Цицерон резко сел на стул. Машине, по-видимому, потребовалась временная передышка, но надтреснутое орудие продолжало работать.
— Как видишь, рок здесь не помощник и не приберет ненавистного старика. К тому же, возможно, у тебя существует какая-то настоятельная причина желать его смерти; возможно, дело не в ненависти или недовольстве, а в некой угрозе, готовой вот-вот осуществиться. Ты вынужден действовать самостоятельно.
— Ты намекаешь, что я должен убить своего отца?
— Точно так.
— Невозможно.
— У тебя нет выхода.
— Варварство!
— Тебя вынуждает рок.
— Тогда — яд?
Он пожал плечами:
— Может быть, если бы ты имел к нему прямой доступ. Но вы не обычные отец и сын, вхожие в дом друг к другу. Между вами пролегло отчуждение. Заметь: у старика собственный дом здесь, в Риме, и он редко ночует где-нибудь еще. Ты живешь в старом семейном доме в Америи и, когда дела приводят тебя изредка в Рим, ты никогда не ночуешь в доме отца. Вместо этого ты останавливаешься у друга или даже на постоялом дворе — ваша ссора зашла так далеко. Таким образом, тебе нелегко попасть к отцу на обед прежде, чем он поест сам. Подкупить одного из слуг? Это в высшей степени ненадежно: в разделенной семье рабы всегда принимают одну из сторон. Они будут куда более преданы ему, чем тебе. Яд — негодное решение.

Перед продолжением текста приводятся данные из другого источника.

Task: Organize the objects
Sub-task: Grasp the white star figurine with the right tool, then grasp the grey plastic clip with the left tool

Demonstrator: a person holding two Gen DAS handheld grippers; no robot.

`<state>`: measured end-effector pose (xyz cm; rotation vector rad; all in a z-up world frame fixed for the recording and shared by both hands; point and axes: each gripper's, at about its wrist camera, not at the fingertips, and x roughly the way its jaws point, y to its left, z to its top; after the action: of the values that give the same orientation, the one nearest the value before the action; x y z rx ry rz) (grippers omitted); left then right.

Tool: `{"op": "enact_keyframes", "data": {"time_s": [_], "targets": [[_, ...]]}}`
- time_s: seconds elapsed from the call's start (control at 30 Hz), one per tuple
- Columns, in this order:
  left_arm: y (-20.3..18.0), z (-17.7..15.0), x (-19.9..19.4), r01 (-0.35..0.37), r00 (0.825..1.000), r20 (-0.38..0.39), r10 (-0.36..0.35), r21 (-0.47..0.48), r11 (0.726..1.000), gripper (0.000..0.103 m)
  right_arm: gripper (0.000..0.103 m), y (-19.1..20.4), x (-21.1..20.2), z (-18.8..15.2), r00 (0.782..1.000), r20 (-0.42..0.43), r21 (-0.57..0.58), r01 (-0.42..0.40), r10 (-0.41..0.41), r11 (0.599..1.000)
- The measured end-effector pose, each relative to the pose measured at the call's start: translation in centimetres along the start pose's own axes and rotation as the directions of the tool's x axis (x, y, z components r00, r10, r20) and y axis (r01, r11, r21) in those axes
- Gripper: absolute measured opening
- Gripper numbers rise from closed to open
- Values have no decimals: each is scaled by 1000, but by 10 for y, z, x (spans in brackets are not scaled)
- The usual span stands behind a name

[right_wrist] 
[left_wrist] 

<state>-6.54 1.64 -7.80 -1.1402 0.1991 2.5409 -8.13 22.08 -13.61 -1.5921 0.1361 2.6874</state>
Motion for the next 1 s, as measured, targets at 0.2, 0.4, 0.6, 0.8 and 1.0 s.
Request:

Желтая занавеска покрылась рябью. Порыв горячего ветра проскользнул под ее кромку и втянулся в комнату, словно льнущий к земле туман. Я чувствовал, как он течет и клубится вокруг ног, уловил его тяжелый, жасминовый аромат. Утро почти закончилось. Вот-вот на город обрушится настоящий знойный день. Неожиданно мне захотелось спать. То же происходило и с Тироном: я видел, как он подавляет зевоту. Может быть, его просто одолела скука. Вероятно, он не в первый раз слушал, как его хозяин развивает ряд одних и тех же доводов, оттачивая логику, заботясь об особой отделке и лоске каждой фразы.
Я прочистил горло:
— Тогда решение кажется очевидным, достопочтенный Цицерон. Если отец должен быть убит по наущению собственного сына — преступление слишком омерзительное для взора, — тогда это должно быть сделано, когда старик более всего уязвим и доступен. Однажды безлунной ночью, когда он возвращается домой с вечеринки или направляется в публичный дом. В этот час не будет свидетелей, по крайней мере, таких, что охотно дадут показания в суде. По улицам разгуливают разбойничьи шайки. Такая гибель не вызовет ничьих подозрений. Ее легко будет списать на какую-нибудь случайную группу безымянных головорезов.
Сидевший на стуле Цицерон подался вперед. Машина оживала.
— Значит, ты не убьешь его сам, собственной рукой?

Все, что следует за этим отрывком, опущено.